Sift the material for lines containing "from", and return them.
╭─ SUPPLIED DATA
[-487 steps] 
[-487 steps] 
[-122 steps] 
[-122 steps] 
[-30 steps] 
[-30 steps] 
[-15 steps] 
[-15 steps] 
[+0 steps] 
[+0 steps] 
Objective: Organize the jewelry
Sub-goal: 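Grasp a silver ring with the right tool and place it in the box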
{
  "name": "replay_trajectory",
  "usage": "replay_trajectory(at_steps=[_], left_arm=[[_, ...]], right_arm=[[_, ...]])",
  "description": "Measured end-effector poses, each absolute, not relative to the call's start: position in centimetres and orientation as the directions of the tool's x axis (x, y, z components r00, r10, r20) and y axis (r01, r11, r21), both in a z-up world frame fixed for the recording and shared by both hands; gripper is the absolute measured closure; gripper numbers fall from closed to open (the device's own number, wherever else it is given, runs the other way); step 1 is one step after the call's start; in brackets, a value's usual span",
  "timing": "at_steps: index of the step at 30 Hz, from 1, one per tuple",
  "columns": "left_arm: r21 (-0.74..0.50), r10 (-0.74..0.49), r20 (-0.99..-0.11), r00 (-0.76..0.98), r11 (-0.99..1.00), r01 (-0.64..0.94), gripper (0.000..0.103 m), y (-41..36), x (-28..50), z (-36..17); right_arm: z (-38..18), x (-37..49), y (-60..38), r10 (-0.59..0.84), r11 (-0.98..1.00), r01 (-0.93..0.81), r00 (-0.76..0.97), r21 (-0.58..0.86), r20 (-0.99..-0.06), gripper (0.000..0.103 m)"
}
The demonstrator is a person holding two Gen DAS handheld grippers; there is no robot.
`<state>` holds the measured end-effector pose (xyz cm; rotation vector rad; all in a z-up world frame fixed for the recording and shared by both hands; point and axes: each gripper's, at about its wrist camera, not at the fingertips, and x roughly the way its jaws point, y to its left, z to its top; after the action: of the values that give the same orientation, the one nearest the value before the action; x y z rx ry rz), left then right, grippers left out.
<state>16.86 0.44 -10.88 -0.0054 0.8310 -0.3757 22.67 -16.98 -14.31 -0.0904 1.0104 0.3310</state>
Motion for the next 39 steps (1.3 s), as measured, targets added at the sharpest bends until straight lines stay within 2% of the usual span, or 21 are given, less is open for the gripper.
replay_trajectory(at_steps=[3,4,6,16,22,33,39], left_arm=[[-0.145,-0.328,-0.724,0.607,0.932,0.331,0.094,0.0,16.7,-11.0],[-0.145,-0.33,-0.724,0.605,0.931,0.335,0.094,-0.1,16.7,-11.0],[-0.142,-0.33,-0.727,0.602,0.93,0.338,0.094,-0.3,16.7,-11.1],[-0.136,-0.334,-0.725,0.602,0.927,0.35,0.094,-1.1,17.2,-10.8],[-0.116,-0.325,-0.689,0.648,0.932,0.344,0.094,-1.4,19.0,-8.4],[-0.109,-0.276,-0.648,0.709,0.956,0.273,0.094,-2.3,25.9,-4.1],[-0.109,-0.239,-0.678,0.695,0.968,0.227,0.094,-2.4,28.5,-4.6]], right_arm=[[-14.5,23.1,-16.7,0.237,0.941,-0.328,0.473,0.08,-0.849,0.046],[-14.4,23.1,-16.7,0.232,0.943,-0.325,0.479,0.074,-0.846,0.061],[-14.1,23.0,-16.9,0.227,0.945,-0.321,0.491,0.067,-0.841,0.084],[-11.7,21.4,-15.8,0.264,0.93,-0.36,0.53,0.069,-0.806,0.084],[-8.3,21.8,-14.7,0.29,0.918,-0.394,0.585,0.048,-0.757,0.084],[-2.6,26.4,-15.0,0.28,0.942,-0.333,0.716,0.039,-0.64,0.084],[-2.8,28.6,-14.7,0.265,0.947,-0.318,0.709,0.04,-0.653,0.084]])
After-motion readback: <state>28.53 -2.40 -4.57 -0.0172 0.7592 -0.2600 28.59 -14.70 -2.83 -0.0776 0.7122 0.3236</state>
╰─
### ANSWER SECTION
  "description": "Measured end-effector poses, each absolute, not relative to the call's start: position in centimetres and orientation as the directions of the tool's x axis (x, y, z components r00, r10, r20) and y axis (r01, r11, r21), both in a z-up world frame fixed for the recording and shared by both hands; gripper is the absolute measured closure; gripper numbers fall from closed to open (the device's own number, wherever else it is given, runs the other way); step 1 is one step after the call's start; in brackets, a value's usual span",
  "timing": "at_steps: index of the step at 30 Hz, from 1, one per tuple",

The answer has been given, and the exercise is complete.